Numa edição em que a vida selvagem e a natureza estiveram em destaque – Ricardo Lourenço, um dos quatro ExodusTalents portugueses desta edição, subiu a palco para lembrar que esta também existe em Portugal e que precisa de ser protegida (“Não consegues salvar o mundo, mas consegues salvar o teu jardim, o teu quintal. E, se todos fizermos isso, por consequência podemos salvar o mundo”) -, muitos foram os oradores que relembraram o impacto das histórias para criar empatia e gerar mudança, mais importante do que as qualidades técnicas das imagens. “O meu objectivo no início era tirar as melhores fotografias que podia”, reconheceu Annie Griffiths, uma das primeiras mulheres fotógrafas a trabalhar para a National Geographic, com uma vasta e reconhecida carreira e trabalhos realizados em quase 150 países, ao fechar o alinhamento de oradores. Mas chega um momento “em que deixa de ser sobre ti e sobre o teu trabalho”. “O que é que realmente te importa?” As alterações climáticas, as mulheres. “Não quero que as minhas fotos sejam só bonitas, quero que elas sejam úteis.”

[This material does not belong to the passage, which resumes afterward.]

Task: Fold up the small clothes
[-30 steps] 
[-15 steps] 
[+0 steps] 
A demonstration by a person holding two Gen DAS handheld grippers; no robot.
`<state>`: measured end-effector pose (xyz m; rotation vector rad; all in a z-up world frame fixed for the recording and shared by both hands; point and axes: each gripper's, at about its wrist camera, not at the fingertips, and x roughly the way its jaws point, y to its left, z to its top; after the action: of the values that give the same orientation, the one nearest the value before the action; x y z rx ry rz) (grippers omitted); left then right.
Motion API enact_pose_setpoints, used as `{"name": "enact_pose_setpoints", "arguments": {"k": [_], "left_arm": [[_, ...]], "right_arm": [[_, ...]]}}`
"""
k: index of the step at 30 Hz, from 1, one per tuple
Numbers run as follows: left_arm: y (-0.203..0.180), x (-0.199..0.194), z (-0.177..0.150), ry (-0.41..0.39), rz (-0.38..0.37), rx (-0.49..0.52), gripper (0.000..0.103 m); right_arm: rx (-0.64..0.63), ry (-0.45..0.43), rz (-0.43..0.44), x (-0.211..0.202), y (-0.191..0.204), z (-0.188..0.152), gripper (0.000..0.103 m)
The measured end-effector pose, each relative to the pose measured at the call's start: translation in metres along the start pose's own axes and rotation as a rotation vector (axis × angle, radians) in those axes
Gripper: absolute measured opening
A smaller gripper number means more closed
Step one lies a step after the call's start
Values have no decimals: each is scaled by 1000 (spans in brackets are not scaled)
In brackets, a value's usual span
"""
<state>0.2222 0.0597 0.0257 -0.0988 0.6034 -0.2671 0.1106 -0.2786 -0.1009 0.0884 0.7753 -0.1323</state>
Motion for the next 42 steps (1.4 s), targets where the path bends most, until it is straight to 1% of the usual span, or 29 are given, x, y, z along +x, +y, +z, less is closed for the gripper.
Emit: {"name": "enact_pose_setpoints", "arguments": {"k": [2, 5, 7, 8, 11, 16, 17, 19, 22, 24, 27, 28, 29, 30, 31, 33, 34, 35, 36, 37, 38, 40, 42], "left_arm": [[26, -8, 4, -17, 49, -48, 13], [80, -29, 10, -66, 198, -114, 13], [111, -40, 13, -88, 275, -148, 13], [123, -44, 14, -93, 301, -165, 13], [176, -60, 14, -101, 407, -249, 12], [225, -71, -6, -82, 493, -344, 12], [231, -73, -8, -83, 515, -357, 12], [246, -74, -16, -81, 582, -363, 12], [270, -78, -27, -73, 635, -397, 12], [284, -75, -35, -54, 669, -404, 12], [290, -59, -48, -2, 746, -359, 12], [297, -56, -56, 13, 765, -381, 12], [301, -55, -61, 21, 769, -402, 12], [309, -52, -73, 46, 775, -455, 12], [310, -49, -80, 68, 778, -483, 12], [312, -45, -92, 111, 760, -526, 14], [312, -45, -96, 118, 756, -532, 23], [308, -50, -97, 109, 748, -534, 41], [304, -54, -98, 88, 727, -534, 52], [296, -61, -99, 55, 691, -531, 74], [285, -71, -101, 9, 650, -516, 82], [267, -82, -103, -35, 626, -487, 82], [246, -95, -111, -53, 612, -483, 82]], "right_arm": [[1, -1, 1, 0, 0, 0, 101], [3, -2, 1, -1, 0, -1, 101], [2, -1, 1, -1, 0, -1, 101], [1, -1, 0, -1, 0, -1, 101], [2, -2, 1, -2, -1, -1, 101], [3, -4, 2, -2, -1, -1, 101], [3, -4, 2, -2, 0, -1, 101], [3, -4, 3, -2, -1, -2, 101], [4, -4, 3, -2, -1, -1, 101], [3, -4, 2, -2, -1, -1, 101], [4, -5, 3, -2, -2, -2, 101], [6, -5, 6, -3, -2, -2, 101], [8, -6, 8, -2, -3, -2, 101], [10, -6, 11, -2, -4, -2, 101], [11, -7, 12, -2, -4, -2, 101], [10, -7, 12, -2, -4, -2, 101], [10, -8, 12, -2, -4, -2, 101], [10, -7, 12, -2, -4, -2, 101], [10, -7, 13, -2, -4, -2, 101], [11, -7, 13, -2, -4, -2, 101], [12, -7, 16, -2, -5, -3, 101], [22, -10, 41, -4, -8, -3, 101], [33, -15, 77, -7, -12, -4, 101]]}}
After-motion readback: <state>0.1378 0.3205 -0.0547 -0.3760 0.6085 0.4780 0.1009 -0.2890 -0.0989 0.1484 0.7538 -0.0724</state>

Johan Lolos continua a gostar de tirar fotografias de natureza e de magníficos horizontes, mas já não anda a “perseguir” gostos e seguidores no Instagram - quer “documentar o que é realmente importante” e contar “histórias mais interessantes”, seja o trabalho de uma equipa dos Médicos Sem Fronteiras no Haiti, pormenores culturais da Birmânia ou leões no Quénia – mesmo que isso o faça perder parte do meio milhão de seguidores que chegou a ter. Também o britânico Ben Page, depois de uma odisseia de três anos a pedalar à volta do mundo, quer continuar “a explorar o mundo da realização de filmes” e do poder do storytelling. Lucia Griggi reencontrou na Antárctida a paixão pela fotografia e levou a palco todas as mulheres fotógrafas e videógrafas da plateia para dizer-lhes que não desistam dos seus sonhos e trabalho.
“Criaste algo realmente especial e contagioso”, dizia Paula Kahumbu a Bernardo Conde, ao final de domingo, de prémio na mão. Ao longo de um fim-de-semana, contaram-se “histórias que realmente importam e que nos ensinam que o nosso trabalho tem um propósito e que consegue fazer a diferença”. “Fizeram-me perceber que, se calhar, tenho de fazer mais, muito mais. Porque ainda há tanto para fazer, e tanto talento e oportunidades, por causa desta grande amizade e conexão que estão a criar aqui.”
Para o ano, o Exodus promete voltar para relembrar que, “enquanto comunidade”, “podemos fazer mudança, seja nas nossas vidas, seja nas vidas à nossa volta”, fechava Bernardo Conde. Prevista para 3 e 4 de Dezembro de 2022, a próxima edição já tem bilhetes à venda e os primeiros oradores anunciados: Pippa Ehrilch, Alex Strohl, Beth Wald, José Sarmento Matos, Diana Tinoco, Jacinto Policarpo, Luís Godinho, Luísa Ferreira.